» **Task prompt**
With pictures omitted, restate the data word for word.

+---+

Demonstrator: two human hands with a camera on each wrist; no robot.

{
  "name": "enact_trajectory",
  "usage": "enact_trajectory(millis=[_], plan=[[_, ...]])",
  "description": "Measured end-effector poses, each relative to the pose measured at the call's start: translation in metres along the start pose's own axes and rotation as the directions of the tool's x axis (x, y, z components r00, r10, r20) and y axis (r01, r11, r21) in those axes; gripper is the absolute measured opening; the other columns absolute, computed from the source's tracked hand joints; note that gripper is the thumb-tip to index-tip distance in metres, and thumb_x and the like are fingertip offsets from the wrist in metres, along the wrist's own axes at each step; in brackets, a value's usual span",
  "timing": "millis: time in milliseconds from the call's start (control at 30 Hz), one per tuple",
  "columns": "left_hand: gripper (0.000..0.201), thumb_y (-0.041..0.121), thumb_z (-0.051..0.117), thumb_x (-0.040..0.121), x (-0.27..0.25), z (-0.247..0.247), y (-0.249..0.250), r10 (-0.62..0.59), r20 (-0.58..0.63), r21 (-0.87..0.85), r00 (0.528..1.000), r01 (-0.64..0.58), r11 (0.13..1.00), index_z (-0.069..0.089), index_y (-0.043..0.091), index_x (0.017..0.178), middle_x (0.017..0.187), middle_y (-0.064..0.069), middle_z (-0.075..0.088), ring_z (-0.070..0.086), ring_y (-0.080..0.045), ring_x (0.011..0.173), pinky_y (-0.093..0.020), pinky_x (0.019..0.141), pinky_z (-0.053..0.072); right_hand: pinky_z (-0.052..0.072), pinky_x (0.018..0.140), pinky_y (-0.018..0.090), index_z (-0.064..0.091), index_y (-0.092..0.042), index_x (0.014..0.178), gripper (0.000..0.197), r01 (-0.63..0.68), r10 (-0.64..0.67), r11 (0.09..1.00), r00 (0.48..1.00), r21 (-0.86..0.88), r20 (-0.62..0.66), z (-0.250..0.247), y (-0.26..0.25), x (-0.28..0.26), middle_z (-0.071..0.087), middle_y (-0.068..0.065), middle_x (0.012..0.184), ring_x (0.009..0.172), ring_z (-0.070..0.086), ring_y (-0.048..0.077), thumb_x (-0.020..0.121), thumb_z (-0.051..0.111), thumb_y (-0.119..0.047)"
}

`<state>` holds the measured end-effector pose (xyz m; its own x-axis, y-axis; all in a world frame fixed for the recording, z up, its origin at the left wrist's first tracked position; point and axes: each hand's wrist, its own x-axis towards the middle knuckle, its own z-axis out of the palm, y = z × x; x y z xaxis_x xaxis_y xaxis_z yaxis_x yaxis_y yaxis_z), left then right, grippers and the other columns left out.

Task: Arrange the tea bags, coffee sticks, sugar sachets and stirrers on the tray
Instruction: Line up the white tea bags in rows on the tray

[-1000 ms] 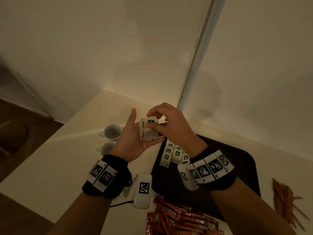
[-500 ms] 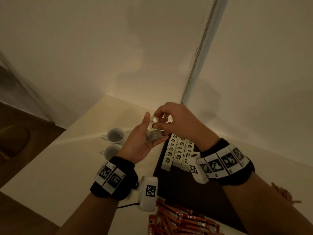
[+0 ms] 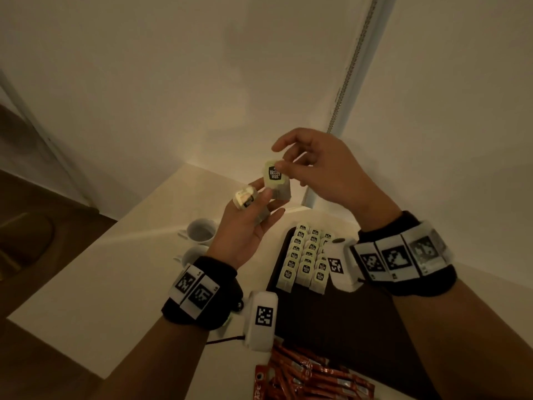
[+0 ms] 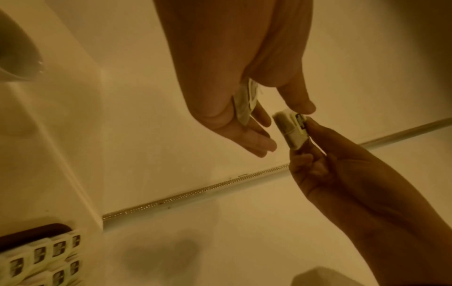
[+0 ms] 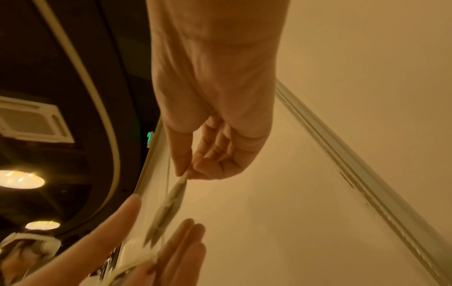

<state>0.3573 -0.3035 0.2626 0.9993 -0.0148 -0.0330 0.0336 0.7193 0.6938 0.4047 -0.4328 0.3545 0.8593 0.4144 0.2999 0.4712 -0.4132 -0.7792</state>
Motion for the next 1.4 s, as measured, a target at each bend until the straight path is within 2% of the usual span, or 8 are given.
enact_trajectory(millis=[233,300,467,600,800,1033,1200,1400], plan=[[0.029,0.023,0.057,0.076,-0.004,0.013,-0.007,-0.063,0.075,-0.025,0.995,0.065,0.998,0.06,0.012,0.102,0.087,0.0,0.074,0.071,-0.012,0.079,-0.016,0.062,0.055,0.041,0.056,0.006,0.068,-0.019,0.094,0.01,0.045,-0.051,0.98,0.998,-0.192,-0.022,0.0,-0.015,0.007,0.06,-0.008,0.071,0.052,0.053,-0.003,0.085,0.065,-0.016],[0.025,0.023,0.058,0.076,-0.006,0.014,-0.01,-0.081,0.053,-0.075,0.995,0.085,0.994,0.061,0.011,0.097,0.081,-0.001,0.072,0.07,-0.012,0.073,-0.015,0.06,0.054,0.04,0.056,0.006,0.067,-0.018,0.093,0.01,0.06,-0.067,0.974,0.997,-0.219,-0.025,0.001,-0.015,0.006,0.058,-0.01,0.068,0.052,0.052,-0.004,0.085,0.064,-0.014],[0.03,0.027,0.059,0.075,-0.007,0.015,-0.012,-0.123,-0.011,-0.262,0.992,0.115,0.958,0.064,0.008,0.099,0.086,-0.004,0.073,0.07,-0.014,0.074,-0.015,0.058,0.055,0.042,0.053,0.008,0.067,-0.017,0.093,0.01,0.053,-0.056,0.973,0.998,-0.224,-0.007,0.002,-0.013,0.004,0.058,-0.009,0.067,0.053,0.055,0.001,0.085,0.063,-0.013],[0.027,0.024,0.059,0.076,-0.007,0.016,-0.014,-0.117,-0.021,-0.271,0.993,0.107,0.957,0.064,0.009,0.099,0.087,-0.004,0.073,0.071,-0.015,0.075,-0.016,0.057,0.055,0.047,0.05,0.014,0.066,-0.015,0.094,0.008,0.033,-0.033,0.978,0.999,-0.207,0.003,0.0,-0.009,0.004,0.063,-0.001,0.071,0.054,0.06,0.006,0.086,0.065,-0.015],[0.022,0.014,0.061,0.075,-0.005,0.013,-0.012,-0.051,-0.002,-0.146,0.999,0.05,0.988,0.061,0.008,0.096,0.079,-0.002,0.072,0.07,-0.012,0.072,-0.014,0.059,0.055,0.038,0.057,0.006,0.069,-0.02,0.093,0.01,0.04,-0.025,0.946,0.998,-0.321,0.05,-0.003,-0.002,0.001,0.06,-0.009,0.07,0.057,0.052,-0.003,0.087,0.064,-0.027],[0.024,0.013,0.063,0.073,-0.003,0.011,-0.015,0.034,-0.055,-0.058,0.998,-0.037,0.998,0.061,0.007,0.097,0.08,-0.002,0.073,0.071,-0.014,0.076,-0.017,0.065,0.056,0.044,0.049,0.012,0.068,-0.019,0.086,0.003,-0.03,0.03,0.995,1.0,-0.092,0.004,-0.009,0.006,-0.003,0.065,-0.01,0.073,0.055,0.057,-0.001,0.087,0.066,-0.019],[0.015,0.015,0.06,0.08,-0.001,0.012,-0.019,0.032,-0.071,-0.043,0.997,-0.035,0.998,0.06,0.011,0.095,0.081,0.0,0.073,0.071,-0.014,0.076,-0.018,0.061,0.055,0.04,0.054,0.007,0.071,-0.017,0.088,0.007,-0.02,0.019,0.995,1.0,-0.099,-0.011,-0.01,0.009,-0.002,0.064,-0.012,0.072,0.057,0.054,-0.003,0.086,0.066,-0.022],[0.023,0.022,0.062,0.076,0.001,0.005,-0.022,0.021,-0.079,0.014,0.997,-0.02,1.0,0.061,0.015,0.097,0.086,0.0,0.073,0.069,-0.013,0.074,-0.019,0.06,0.054,0.043,0.051,0.01,0.069,-0.016,0.087,0.005,-0.032,0.031,0.998,0.999,-0.06,-0.026,-0.012,0.013,-0.005,0.063,-0.01,0.07,0.056,0.054,0.0,0.086,0.066,-0.02]])
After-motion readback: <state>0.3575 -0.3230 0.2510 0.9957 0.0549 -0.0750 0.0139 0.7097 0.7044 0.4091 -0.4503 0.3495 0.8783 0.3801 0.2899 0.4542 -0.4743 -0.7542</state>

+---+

» **Answer**
Demonstrator: two human hands with a camera on each wrist; no robot.

{
  "name": "enact_trajectory",
  "usage": "enact_trajectory(millis=[_], plan=[[_, ...]])",
  "description": "Measured end-effector poses, each relative to the pose measured at the call's start: translation in metres along the start pose's own axes and rotation as the directions of the tool's x axis (x, y, z components r00, r10, r20) and y axis (r01, r11, r21) in those axes; gripper is the absolute measured opening; the other columns absolute, computed from the source's tracked hand joints; note that gripper is the thumb-tip to index-tip distance in metres, and thumb_x and the like are fingertip offsets from the wrist in metres, along the wrist's own axes at each step; in brackets, a value's usual span",
  "timing": "millis: time in milliseconds from the call's start (control at 30 Hz), one per tuple",
  "columns": "left_hand: gripper (0.000..0.201), thumb_y (-0.041..0.121), thumb_z (-0.051..0.117), thumb_x (-0.040..0.121), x (-0.27..0.25), z (-0.247..0.247), y (-0.249..0.250), r10 (-0.62..0.59), r20 (-0.58..0.63), r21 (-0.87..0.85), r00 (0.528..1.000), r01 (-0.64..0.58), r11 (0.13..1.00), index_z (-0.069..0.089), index_y (-0.043..0.091), index_x (0.017..0.178), middle_x (0.017..0.187), middle_y (-0.064..0.069), middle_z (-0.075..0.088), ring_z (-0.070..0.086), ring_y (-0.080..0.045), ring_x (0.011..0.173), pinky_y (-0.093..0.020), pinky_x (0.019..0.141), pinky_z (-0.053..0.072); right_hand: pinky_z (-0.052..0.072), pinky_x (0.018..0.140), pinky_y (-0.018..0.090), index_z (-0.064..0.091), index_y (-0.092..0.042), index_x (0.014..0.178), gripper (0.000..0.197), r01 (-0.63..0.68), r10 (-0.64..0.67), r11 (0.09..1.00), r00 (0.48..1.00), r21 (-0.86..0.88), r20 (-0.62..0.66), z (-0.250..0.247), y (-0.26..0.25), x (-0.28..0.26), middle_z (-0.071..0.087), middle_y (-0.068..0.065), middle_x (0.012..0.184), ring_x (0.009..0.172), ring_z (-0.070..0.086), ring_y (-0.048..0.077), thumb_x (-0.020..0.121), thumb_z (-0.051..0.111), thumb_y (-0.119..0.047)"
}

`<state>` holds the measured end-effector pose (xyz m; its own x-axis, y-axis; all in a world frame fixed for the recording, z up, its origin at the left wrist's first tracked position; point and axes: each hand's wrist, its own x-axis towards the middle knuckle, its own z-axis out of the palm, y = z × x; x y z xaxis_x xaxis_y xaxis_z yaxis_x yaxis_y yaxis_z), left then right, grippers and the other columns left out.

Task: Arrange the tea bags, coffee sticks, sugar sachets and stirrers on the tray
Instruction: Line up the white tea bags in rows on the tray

[-1000 ms] 
[-500 ms] 
[+0 ms] 
[+0 ms] 
[+0 ms] 

<state>0.3573 -0.3035 0.2626 0.9993 -0.0148 -0.0330 0.0336 0.7193 0.6938 0.4047 -0.4328 0.3545 0.8593 0.4144 0.2999 0.4712 -0.4132 -0.7792</state>
Motion for the next 1.4 s, as measured, a target at each bend until the straight path is within 2% of the usual span, or 8 are given.
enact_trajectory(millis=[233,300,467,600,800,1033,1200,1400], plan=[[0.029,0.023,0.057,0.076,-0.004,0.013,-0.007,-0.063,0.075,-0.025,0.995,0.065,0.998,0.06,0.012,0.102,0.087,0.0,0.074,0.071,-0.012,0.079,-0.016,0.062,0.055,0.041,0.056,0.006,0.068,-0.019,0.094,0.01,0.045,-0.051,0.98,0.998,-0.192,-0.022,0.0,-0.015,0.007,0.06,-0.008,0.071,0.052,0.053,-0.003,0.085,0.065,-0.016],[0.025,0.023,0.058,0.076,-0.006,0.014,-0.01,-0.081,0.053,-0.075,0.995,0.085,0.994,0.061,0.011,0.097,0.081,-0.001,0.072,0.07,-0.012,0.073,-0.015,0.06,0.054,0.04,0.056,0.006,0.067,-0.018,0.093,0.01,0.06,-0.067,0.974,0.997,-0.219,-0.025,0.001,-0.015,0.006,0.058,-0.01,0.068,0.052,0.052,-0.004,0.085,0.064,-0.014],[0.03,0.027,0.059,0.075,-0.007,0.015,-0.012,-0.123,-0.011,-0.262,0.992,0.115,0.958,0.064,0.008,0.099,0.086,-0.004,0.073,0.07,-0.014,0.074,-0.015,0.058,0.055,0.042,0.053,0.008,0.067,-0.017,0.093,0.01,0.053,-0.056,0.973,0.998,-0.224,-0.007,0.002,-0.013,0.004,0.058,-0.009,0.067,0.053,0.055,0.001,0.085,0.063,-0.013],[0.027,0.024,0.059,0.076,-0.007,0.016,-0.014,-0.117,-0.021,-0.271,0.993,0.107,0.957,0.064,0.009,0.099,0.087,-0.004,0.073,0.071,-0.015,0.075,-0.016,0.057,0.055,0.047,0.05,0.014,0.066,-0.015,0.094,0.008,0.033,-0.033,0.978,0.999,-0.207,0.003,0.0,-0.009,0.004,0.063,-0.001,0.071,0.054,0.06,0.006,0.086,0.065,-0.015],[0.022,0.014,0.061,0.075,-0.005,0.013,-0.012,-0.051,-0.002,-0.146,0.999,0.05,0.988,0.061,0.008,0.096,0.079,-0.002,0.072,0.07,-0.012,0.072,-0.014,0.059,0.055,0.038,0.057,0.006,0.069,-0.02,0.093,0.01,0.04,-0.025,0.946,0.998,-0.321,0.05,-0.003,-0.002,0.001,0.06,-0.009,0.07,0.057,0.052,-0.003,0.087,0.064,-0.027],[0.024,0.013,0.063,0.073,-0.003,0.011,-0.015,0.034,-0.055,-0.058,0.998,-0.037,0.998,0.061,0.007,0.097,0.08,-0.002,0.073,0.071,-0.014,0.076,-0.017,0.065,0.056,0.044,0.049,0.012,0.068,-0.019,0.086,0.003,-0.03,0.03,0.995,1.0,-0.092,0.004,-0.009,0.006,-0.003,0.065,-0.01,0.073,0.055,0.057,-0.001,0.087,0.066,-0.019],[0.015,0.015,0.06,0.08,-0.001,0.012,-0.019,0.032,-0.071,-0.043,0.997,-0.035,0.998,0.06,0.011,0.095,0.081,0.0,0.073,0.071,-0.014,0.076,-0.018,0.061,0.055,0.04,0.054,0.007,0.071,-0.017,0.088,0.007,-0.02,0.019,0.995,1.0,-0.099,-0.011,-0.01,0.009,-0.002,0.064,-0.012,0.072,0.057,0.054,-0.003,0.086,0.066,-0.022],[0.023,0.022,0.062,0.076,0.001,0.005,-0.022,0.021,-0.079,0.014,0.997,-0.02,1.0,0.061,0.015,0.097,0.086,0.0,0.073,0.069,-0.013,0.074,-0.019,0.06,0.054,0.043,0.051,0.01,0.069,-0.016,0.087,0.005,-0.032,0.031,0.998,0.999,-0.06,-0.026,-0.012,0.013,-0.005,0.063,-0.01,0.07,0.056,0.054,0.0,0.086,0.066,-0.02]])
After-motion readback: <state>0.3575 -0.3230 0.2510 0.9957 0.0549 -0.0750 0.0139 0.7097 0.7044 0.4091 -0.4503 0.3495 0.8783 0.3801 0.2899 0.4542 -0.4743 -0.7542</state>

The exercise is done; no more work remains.